## [TASK ITEM]
Only the lines from the one containing "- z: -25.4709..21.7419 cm" through the final line of the material below should be output, exactly as they stand.

____

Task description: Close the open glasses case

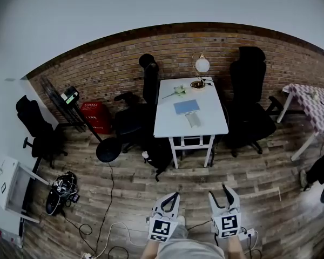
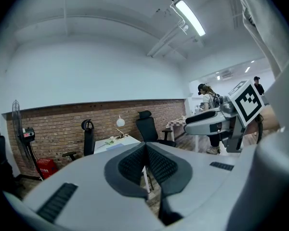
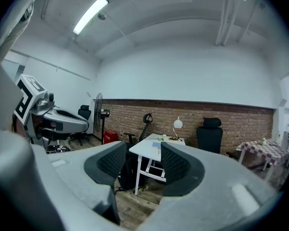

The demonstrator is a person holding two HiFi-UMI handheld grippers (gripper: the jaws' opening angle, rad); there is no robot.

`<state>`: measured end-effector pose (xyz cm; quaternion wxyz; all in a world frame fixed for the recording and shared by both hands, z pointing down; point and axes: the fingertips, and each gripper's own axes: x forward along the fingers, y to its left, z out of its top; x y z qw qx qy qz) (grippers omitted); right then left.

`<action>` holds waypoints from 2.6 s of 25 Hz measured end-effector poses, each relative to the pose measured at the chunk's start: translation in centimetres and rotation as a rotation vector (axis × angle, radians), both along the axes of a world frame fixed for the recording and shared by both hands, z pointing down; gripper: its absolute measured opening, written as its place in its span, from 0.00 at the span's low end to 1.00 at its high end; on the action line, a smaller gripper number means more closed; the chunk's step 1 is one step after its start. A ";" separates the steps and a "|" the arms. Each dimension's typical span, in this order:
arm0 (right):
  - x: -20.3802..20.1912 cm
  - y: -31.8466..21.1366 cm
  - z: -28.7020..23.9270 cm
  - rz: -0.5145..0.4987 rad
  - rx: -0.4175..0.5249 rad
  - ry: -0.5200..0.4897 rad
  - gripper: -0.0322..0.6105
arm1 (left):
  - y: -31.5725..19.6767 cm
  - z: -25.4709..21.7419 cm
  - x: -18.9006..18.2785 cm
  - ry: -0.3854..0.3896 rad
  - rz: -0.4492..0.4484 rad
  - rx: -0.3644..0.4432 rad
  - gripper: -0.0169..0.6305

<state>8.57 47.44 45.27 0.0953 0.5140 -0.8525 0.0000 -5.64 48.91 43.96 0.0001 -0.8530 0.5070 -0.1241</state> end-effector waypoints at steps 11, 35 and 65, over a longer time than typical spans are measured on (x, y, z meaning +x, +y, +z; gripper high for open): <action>-2.9 -7.7 0.2 0.023 -0.020 0.028 0.39 | -8.0 0.5 -3.2 -0.005 0.025 -0.013 0.03; -6.7 -15.9 -0.1 0.132 -0.047 0.060 0.39 | -17.8 1.2 -6.9 0.043 0.114 -0.010 0.03; -6.6 -27.1 -0.3 0.097 -0.044 0.034 0.39 | -28.9 0.4 -5.4 0.048 0.094 0.012 0.03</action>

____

## [RESULT]
  - z: -25.4709..21.7419 cm
  - x: -18.9006..18.2785 cm
  - ry: -0.3854..0.3896 rad
  - rz: -0.4492..0.4484 rad
  - rx: -0.3644..0.4432 rad
  - gripper: -0.0169..0.6305

<state>8.57 47.44 45.27 0.0953 0.5140 -0.8525 0.0000 -5.64 48.91 43.96 0.0001 -0.8530 0.5070 -0.1241</state> end-effector waypoints at steps 11, 35 and 65, over a longer time than typical spans are measured on (x, y, z meaning +x, +y, +z; gripper high for open): <action>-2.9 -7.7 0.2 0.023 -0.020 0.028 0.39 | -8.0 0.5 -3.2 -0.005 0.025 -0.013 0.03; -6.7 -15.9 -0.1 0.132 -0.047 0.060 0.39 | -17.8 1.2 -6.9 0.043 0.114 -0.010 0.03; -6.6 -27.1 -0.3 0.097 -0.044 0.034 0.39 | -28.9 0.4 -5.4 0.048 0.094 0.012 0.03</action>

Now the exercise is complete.